* _TRY IT_: Answer with one figure only, the number of lines below in which "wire" occurs.

* _INFORMATION SUPPLIED_:
##########

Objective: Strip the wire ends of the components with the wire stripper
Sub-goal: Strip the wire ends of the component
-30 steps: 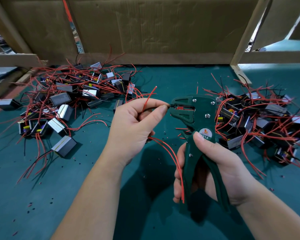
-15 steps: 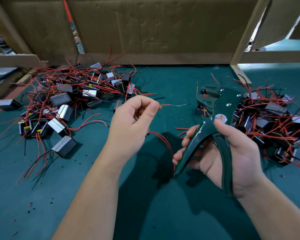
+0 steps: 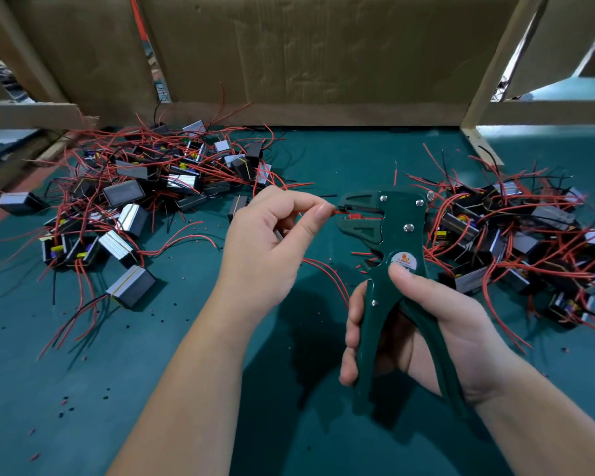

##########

* _COMPLETED TASK_: 2